What you will do —
Could you write out the opening lines of the data, word for word, stopping after the line that contains "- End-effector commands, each"?

Source data —
"""
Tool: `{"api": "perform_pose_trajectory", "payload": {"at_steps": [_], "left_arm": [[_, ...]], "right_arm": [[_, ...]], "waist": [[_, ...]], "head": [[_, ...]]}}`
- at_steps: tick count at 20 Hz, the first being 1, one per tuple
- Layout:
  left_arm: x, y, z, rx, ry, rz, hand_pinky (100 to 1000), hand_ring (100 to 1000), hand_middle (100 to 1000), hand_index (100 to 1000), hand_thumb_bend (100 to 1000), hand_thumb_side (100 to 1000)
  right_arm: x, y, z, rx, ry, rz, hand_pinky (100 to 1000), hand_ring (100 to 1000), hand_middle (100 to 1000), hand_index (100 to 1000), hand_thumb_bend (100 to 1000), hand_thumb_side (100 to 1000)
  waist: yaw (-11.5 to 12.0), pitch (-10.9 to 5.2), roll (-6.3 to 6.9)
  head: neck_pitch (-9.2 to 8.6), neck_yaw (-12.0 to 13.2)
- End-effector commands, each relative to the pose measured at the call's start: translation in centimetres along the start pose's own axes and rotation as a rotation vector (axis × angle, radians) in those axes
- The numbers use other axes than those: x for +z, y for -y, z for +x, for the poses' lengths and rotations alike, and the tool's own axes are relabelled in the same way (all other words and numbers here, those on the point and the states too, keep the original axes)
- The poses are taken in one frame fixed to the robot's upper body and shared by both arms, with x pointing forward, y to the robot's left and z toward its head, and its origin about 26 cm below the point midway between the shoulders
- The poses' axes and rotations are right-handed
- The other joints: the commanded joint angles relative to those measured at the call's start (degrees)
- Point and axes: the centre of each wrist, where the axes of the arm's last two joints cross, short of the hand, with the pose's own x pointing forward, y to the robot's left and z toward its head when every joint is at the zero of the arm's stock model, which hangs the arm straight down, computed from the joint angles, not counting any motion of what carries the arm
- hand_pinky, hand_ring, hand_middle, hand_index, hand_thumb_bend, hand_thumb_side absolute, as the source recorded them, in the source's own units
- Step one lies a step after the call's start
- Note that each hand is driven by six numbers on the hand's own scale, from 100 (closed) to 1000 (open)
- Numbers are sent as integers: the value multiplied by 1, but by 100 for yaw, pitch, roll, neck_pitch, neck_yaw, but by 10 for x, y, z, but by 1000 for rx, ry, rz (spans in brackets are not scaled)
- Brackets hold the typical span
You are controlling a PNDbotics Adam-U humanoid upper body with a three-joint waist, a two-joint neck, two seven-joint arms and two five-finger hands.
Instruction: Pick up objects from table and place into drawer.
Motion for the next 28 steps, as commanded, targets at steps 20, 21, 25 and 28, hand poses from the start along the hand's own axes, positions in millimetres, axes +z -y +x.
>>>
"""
Solved exercise —
Tool: `{"api": "perform_pose_trajectory", "payload": {"at_steps": [_], "left_arm": [[_, ...]], "right_arm": [[_, ...]], "waist": [[_, ...]], "head": [[_, ...]]}}`
- at_steps: tick count at 20 Hz, the first being 1, one per tuple
- Layout:
  left_arm: x, y, z, rx, ry, rz, hand_pinky (100 to 1000), hand_ring (100 to 1000), hand_middle (100 to 1000), hand_index (100 to 1000), hand_thumb_bend (100 to 1000), hand_thumb_side (100 to 1000)
  right_arm: x, y, z, rx, ry, rz, hand_pinky (100 to 1000), hand_ring (100 to 1000), hand_middle (100 to 1000), hand_index (100 to 1000), hand_thumb_bend (100 to 1000), hand_thumb_side (100 to 1000)
  waist: yaw (-11.5 to 12.0), pitch (-10.9 to 5.2), roll (-6.3 to 6.9)
  head: neck_pitch (-9.2 to 8.6), neck_yaw (-12.0 to 13.2)
- End-effector commands, each relative to the pose measured at the call's start: translation in centimetres along the start pose's own axes and rotation as a rotation vector (axis × angle, radians) in those axes

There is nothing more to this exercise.